___ Data supplied ___
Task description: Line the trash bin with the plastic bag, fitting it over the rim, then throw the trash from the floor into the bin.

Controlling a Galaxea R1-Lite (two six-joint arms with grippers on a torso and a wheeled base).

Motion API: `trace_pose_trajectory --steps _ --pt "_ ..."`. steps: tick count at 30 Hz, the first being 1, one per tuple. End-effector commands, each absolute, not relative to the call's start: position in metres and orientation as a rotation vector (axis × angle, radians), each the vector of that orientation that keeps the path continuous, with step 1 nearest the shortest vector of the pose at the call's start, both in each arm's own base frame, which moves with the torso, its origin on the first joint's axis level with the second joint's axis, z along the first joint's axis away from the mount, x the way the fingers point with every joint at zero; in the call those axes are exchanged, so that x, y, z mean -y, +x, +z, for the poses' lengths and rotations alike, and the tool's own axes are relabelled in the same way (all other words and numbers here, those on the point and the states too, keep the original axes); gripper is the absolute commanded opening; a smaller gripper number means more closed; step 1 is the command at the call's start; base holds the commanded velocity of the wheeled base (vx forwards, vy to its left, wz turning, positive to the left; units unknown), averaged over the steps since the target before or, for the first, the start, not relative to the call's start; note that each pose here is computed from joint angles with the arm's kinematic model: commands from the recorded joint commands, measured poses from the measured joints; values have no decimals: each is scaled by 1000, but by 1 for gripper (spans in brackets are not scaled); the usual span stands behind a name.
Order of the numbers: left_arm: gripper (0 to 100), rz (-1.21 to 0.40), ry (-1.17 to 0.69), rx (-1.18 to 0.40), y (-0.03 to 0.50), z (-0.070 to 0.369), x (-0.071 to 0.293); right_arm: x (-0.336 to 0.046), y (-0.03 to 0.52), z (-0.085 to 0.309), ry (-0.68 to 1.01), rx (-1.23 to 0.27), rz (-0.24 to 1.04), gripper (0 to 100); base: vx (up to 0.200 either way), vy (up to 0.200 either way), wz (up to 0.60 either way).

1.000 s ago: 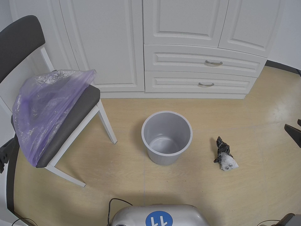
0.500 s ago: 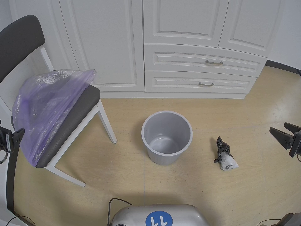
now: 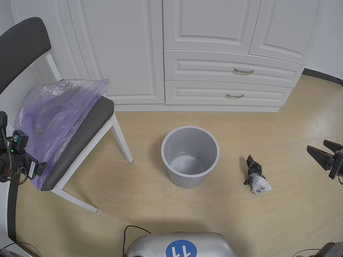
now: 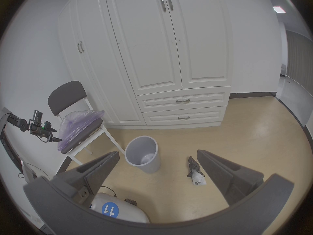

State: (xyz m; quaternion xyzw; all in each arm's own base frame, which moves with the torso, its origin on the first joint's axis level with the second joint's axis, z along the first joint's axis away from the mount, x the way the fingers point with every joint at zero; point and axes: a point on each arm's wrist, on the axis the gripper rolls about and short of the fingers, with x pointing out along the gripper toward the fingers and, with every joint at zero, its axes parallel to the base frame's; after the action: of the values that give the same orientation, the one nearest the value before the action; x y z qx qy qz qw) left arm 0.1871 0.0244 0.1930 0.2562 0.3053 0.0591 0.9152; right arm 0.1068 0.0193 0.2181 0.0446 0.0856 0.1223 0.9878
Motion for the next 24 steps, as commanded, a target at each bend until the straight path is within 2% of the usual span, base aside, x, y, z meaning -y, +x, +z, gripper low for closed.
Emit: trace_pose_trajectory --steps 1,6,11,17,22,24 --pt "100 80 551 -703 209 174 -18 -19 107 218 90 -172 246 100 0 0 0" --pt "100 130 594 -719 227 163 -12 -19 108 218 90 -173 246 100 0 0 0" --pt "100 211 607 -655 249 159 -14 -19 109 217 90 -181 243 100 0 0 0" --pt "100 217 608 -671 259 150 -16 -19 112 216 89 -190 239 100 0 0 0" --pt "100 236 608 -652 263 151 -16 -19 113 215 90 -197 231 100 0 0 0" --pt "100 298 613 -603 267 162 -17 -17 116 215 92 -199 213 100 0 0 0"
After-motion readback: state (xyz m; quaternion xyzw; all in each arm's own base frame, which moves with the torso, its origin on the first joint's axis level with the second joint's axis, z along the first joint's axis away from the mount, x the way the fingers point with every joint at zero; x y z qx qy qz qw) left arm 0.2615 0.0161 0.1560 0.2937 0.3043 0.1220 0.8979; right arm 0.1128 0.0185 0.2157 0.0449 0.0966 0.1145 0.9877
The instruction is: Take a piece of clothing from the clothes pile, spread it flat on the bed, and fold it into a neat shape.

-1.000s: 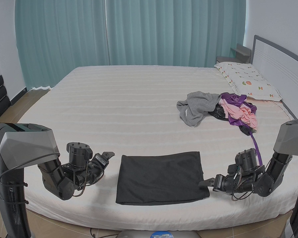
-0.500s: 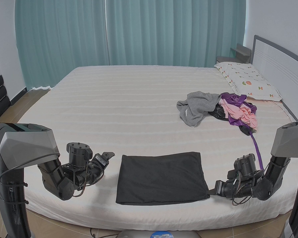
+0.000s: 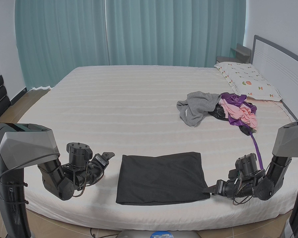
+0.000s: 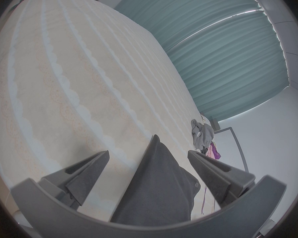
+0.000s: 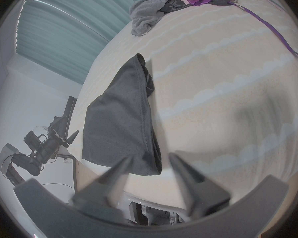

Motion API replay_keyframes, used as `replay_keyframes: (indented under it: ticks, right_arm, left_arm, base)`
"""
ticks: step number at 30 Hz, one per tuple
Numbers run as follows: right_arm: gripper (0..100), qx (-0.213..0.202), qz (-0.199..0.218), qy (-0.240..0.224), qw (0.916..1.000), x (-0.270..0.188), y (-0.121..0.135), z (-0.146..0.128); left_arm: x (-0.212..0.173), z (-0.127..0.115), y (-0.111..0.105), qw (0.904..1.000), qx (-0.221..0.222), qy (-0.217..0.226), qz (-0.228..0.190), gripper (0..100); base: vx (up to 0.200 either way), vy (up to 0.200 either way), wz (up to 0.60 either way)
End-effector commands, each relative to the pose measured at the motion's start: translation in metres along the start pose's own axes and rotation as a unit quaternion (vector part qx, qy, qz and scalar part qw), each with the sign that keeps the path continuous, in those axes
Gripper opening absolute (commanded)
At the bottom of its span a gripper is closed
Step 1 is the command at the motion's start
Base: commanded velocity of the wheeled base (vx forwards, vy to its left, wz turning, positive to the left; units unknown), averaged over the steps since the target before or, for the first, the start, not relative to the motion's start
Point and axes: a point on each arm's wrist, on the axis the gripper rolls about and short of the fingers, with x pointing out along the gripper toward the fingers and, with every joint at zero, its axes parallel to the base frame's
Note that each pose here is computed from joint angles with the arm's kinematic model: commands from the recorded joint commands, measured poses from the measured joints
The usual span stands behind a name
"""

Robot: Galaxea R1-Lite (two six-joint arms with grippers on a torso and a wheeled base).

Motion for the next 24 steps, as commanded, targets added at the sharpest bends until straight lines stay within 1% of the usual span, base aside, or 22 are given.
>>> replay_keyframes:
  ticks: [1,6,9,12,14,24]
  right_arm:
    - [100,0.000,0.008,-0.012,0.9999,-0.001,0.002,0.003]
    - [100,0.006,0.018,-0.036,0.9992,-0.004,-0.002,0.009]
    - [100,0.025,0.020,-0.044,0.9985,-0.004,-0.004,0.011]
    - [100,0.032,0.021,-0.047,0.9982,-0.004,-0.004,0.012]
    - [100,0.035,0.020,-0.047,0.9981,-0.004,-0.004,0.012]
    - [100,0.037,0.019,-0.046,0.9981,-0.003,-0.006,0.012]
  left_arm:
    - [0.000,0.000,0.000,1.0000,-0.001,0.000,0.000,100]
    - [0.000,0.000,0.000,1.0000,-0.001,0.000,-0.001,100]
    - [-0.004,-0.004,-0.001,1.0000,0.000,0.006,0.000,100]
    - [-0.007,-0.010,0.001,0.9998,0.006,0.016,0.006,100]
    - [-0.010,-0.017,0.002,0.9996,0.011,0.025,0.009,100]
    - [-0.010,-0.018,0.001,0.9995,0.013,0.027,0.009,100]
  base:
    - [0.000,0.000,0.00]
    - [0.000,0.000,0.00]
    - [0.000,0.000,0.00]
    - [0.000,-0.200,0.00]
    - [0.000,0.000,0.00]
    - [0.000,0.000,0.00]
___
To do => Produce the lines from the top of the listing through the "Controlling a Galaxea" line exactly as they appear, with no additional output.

Answer to this problem =>
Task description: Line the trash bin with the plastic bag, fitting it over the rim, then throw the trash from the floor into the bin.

Controlling a Galaxea R1-Lite (two six-joint arms with grippers on a torso and a wheeled base).

Nothing else belongs in this output.